At the same time, there are mature financial institutions in the international financial bankruptcy legislation experience can be used for reference, such as Russia has a legal rules specific to the bankruptcy of financial institutions, supplemented by the corresponding general bankruptcy law; represented by the United States, Canada, financial institutions Bankruptcy does not apply to the general bankruptcy law. In the Federal Deposit Insurance Law and its amendments, it fully considers the particularities of financial institutions such as banks and the differences in the bankruptcy rules of financial institutions, so that the regulatory authorities can take all powers to the bankrupt banks and eliminate them. Court intervention.
"The public opinion can't talk about the "Financial Institutional Bankruptcy Law", the legal system should go ahead and reflect the advanced nature." Bai Hexiang told the Securities Times reporter.
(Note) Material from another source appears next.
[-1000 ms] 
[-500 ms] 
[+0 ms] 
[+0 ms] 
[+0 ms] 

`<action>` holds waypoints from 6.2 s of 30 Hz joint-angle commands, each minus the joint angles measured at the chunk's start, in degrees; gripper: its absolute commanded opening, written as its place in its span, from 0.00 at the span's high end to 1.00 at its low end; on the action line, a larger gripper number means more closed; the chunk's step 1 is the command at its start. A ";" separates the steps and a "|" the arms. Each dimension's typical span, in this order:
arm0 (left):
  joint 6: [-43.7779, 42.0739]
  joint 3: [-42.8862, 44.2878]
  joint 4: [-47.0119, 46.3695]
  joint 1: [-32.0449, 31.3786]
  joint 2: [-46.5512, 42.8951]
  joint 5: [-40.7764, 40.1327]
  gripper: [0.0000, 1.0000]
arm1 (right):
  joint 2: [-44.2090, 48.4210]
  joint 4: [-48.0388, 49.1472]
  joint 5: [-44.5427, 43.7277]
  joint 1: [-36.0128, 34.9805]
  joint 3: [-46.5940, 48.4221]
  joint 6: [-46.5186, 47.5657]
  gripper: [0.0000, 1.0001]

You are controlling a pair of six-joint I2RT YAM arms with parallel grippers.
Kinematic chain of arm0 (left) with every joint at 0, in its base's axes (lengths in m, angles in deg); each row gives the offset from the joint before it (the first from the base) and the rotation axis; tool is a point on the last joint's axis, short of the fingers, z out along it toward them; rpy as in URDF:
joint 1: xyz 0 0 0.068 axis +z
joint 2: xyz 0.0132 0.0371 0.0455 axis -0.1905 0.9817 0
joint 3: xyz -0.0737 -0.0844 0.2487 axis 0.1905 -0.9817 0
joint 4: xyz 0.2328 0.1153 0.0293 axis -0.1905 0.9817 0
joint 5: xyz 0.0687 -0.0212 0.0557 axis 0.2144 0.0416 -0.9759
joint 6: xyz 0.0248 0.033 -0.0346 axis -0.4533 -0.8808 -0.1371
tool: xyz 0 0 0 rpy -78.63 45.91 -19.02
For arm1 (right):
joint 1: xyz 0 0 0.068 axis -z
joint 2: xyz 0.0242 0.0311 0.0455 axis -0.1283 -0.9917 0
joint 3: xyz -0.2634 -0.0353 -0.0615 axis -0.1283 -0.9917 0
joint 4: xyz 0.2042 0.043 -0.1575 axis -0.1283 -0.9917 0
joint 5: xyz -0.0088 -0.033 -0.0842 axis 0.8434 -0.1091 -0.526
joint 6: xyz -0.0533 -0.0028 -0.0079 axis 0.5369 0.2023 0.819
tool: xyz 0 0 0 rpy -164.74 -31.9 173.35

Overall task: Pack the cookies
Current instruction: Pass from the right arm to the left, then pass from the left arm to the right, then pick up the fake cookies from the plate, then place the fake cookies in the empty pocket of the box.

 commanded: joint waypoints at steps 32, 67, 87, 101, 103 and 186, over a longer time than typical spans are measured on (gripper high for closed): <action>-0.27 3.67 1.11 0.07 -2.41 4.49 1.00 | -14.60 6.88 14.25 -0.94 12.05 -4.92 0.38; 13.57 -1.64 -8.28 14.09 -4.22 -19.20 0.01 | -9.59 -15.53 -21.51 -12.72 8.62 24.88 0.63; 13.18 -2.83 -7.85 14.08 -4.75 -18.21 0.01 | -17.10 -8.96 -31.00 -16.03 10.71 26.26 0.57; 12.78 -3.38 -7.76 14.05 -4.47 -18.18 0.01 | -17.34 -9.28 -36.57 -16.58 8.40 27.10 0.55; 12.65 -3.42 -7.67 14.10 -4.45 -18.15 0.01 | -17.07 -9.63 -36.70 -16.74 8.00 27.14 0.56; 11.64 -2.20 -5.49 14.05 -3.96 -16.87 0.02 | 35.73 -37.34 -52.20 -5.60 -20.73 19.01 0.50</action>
In addition, in the legislative model, Bai Hexiang also put forward more feasible suggestions. He believes that the State Council may first enact the "Financial Institutions Bankruptcy Regulations", and then sum up the experience to accelerate the promotion of the National People's Congress to formulate the "Financial Institutions Bankruptcy Law", which should be the less expensive and optimal path of choice. In the financial institution's bankruptcy procedures, matters involving professional and technical matters are decided by the regulatory authorities, and matters involving the confirmation, modification and termination of property or property rights of the bankrupt financial institutions are decided by the court. Such a model is fast and flexible. Authority and compliance with the provisions of the judicial process will help improve the efficiency of bankruptcy disposal of financial institutions.